(Data entries)
◆ ◆ ◆ ◆ ◆

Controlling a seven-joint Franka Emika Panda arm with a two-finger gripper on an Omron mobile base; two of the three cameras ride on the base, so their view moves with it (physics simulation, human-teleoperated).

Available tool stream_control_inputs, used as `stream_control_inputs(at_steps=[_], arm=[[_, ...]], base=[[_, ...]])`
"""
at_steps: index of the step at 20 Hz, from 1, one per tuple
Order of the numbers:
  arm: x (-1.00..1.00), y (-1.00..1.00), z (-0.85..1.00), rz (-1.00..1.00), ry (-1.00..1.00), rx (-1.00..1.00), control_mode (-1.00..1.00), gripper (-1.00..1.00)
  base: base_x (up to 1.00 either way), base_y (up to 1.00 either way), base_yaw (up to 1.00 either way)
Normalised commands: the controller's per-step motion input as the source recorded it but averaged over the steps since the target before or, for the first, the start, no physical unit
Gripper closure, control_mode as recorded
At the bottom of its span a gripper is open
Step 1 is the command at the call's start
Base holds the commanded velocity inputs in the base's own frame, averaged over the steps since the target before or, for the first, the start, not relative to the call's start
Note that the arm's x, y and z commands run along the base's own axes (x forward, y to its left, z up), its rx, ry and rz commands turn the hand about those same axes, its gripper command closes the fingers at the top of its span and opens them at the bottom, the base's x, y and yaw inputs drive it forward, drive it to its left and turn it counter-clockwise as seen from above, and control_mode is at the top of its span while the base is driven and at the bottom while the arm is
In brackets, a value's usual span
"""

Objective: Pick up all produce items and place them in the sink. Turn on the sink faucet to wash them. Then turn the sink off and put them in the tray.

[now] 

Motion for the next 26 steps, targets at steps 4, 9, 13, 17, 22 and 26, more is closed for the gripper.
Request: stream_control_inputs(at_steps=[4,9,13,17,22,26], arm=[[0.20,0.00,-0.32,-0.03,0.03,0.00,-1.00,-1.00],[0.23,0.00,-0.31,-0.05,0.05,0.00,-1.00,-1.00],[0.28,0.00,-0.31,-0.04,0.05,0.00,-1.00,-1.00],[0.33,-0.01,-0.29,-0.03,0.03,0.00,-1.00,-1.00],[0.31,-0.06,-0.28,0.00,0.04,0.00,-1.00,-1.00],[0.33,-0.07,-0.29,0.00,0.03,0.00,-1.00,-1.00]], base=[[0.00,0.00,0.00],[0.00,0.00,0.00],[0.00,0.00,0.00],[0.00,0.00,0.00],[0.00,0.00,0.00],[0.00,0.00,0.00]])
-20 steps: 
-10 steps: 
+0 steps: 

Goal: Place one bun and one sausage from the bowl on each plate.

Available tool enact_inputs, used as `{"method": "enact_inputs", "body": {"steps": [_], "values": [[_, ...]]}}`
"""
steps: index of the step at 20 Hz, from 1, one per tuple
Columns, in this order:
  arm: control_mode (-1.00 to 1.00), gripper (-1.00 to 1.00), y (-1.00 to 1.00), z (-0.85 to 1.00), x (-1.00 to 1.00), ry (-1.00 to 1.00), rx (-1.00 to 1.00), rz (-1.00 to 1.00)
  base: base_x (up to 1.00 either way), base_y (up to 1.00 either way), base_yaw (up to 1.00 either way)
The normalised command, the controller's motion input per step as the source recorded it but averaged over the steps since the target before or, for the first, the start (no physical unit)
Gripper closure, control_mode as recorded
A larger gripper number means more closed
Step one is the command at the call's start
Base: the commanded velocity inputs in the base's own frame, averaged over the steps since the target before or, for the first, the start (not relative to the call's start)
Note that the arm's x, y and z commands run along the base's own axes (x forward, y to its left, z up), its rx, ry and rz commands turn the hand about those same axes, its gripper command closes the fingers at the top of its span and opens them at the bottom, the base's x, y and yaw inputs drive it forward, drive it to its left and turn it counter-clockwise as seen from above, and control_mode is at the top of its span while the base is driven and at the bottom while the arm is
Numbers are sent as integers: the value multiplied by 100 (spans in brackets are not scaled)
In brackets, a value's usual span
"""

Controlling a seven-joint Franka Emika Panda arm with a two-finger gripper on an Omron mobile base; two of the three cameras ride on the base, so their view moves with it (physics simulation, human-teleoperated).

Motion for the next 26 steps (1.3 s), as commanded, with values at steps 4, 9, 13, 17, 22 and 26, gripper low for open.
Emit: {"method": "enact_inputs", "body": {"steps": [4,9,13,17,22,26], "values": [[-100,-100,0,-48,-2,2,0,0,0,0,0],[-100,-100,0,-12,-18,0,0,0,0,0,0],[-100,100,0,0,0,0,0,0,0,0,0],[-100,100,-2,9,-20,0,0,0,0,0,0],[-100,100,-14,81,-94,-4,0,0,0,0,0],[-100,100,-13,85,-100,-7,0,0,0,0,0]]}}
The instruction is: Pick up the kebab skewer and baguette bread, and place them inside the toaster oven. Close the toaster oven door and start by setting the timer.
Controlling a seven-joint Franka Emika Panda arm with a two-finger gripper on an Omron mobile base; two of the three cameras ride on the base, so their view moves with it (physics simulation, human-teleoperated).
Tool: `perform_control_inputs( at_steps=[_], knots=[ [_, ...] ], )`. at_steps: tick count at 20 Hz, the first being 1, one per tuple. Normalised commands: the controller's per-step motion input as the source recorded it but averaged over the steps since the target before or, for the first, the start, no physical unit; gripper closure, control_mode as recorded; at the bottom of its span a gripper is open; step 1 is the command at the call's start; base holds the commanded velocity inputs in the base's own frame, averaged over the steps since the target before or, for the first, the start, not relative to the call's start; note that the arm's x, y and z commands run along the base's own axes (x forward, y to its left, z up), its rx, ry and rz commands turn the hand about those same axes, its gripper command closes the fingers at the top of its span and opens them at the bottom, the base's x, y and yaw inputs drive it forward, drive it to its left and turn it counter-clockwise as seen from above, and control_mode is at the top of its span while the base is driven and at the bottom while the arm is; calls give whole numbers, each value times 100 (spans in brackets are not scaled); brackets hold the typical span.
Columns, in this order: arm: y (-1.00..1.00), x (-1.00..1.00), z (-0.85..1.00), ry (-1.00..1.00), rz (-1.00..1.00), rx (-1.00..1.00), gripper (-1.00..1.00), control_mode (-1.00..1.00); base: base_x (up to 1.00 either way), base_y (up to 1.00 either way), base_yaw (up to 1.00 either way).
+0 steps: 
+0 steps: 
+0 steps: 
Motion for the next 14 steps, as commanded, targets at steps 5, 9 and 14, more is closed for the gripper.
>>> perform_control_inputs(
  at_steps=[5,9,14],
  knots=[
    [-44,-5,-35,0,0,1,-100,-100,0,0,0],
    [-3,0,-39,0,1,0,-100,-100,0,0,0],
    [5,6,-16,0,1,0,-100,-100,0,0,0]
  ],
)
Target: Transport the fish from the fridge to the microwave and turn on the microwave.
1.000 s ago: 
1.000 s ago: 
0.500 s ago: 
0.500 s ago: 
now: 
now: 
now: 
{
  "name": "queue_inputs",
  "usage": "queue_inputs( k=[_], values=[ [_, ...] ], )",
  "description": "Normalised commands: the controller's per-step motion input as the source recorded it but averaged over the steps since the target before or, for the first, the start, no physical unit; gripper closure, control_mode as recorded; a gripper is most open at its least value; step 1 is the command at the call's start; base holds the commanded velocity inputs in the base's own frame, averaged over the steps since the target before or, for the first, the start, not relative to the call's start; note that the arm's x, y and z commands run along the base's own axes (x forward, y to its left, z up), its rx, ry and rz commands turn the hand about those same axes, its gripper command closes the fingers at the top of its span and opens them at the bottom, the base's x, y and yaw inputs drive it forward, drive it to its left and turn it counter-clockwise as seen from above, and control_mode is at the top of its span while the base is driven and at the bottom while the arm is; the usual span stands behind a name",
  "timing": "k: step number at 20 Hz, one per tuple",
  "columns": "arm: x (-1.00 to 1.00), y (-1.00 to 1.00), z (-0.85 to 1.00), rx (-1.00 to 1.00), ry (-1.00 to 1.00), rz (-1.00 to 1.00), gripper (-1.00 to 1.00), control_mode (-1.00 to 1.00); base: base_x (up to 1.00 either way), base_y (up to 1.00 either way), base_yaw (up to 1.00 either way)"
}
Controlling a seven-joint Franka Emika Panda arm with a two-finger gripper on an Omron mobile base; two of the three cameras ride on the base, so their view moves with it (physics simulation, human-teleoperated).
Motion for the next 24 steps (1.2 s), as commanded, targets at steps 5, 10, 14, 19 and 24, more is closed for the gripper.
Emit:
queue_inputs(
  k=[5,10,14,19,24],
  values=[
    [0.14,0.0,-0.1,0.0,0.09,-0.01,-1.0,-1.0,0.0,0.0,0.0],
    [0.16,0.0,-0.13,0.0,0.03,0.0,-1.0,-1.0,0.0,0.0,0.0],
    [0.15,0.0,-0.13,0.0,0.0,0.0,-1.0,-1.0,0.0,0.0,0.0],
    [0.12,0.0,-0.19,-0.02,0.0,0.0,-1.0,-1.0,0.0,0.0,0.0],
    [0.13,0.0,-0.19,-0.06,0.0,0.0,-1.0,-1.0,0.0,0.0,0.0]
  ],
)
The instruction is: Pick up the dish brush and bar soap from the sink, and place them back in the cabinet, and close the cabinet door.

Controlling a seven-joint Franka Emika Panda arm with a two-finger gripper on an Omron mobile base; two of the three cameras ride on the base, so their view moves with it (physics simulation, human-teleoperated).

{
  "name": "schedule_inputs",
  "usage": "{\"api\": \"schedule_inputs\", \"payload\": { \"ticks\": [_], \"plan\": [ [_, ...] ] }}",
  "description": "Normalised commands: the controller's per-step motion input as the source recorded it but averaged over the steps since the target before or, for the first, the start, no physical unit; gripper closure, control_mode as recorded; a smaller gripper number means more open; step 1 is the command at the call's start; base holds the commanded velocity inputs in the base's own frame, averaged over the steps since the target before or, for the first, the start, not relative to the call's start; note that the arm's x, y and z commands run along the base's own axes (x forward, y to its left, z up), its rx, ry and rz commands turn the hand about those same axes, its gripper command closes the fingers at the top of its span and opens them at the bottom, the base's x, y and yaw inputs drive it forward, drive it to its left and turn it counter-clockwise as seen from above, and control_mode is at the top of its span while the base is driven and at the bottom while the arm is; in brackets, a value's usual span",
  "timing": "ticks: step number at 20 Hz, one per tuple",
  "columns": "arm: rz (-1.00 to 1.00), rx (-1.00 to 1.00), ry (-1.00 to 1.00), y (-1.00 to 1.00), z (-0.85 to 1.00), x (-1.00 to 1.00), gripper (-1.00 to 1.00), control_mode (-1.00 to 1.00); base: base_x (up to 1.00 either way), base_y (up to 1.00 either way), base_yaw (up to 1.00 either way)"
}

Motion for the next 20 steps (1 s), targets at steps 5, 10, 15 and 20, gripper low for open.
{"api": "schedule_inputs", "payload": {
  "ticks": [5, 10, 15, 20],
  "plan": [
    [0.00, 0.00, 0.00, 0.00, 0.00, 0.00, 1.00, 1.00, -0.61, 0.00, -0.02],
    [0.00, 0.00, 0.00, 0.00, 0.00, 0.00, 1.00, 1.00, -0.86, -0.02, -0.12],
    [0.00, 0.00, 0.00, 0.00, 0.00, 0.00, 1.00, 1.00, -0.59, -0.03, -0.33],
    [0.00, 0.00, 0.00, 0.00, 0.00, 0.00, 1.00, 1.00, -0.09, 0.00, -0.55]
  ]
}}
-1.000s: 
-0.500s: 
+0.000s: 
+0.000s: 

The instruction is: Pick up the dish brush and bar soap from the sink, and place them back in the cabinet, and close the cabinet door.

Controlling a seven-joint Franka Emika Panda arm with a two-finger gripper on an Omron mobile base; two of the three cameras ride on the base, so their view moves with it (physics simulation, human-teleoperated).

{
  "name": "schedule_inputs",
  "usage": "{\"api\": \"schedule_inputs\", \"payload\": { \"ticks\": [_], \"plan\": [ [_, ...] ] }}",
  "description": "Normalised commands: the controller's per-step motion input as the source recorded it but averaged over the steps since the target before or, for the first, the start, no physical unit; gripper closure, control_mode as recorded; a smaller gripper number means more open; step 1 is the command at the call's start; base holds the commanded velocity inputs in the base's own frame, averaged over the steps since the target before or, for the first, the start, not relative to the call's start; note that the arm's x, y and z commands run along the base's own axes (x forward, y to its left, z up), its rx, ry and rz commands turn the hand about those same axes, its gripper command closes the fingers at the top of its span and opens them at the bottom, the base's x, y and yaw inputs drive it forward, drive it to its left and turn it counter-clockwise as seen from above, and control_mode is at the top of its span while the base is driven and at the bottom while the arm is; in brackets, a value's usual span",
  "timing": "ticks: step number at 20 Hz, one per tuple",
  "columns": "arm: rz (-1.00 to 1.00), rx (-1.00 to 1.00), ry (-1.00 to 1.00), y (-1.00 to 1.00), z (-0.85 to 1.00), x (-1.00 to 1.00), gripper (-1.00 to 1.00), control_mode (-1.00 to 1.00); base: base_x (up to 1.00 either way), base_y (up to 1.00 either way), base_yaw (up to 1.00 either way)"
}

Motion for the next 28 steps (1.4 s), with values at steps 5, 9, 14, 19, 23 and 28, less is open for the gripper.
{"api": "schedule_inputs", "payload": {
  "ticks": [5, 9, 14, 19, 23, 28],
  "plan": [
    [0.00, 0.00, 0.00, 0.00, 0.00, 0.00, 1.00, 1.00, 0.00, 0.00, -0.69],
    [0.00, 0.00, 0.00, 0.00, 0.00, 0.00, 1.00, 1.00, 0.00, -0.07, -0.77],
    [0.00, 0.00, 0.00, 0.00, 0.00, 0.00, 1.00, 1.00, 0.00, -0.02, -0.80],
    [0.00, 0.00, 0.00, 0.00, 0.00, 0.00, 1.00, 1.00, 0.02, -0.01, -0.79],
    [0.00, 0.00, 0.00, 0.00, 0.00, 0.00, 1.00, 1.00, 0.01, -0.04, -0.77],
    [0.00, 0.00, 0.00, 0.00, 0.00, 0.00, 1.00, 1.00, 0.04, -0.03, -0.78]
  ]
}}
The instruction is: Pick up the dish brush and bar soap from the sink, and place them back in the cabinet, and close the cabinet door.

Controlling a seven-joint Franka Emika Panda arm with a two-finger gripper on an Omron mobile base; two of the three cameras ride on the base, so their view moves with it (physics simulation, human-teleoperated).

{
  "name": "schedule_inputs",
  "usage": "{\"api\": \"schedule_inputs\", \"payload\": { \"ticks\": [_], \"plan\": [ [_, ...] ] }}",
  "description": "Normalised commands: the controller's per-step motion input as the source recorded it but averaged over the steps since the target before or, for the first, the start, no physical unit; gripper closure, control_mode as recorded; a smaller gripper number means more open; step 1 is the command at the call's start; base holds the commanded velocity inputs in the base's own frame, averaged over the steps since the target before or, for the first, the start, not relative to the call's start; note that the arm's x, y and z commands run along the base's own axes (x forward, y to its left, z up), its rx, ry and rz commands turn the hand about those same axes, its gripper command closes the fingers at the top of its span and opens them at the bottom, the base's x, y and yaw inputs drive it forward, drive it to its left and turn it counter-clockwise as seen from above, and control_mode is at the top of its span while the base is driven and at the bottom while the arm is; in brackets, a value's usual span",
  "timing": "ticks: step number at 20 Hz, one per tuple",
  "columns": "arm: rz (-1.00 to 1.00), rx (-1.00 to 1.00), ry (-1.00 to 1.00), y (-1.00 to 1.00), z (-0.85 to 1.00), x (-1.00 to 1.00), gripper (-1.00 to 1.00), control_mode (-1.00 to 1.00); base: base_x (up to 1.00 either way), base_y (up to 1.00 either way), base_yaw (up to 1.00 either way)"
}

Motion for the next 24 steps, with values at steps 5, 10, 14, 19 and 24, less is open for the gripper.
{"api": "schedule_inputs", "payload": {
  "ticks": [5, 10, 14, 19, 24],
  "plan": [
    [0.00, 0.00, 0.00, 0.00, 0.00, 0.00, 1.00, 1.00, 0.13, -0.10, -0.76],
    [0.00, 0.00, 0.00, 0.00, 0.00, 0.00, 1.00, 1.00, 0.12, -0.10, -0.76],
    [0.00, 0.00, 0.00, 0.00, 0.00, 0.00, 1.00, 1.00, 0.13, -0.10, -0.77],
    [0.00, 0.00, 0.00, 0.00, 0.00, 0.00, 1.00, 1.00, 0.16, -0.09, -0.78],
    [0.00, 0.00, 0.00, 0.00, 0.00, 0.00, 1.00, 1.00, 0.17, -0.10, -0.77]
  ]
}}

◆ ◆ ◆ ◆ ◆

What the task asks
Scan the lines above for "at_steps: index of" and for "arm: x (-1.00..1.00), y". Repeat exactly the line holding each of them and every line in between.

Task response
at_steps: index of the step at 20 Hz, from 1, one per tuple
Order of the numbers:
  arm: x (-1.00..1.00), y (-1.00..1.00), z (-0.85..1.00), rz (-1.00..1.00), ry (-1.00..1.00), rx (-1.00..1.00), control_mode (-1.00..1.00), gripper (-1.00..1.00)

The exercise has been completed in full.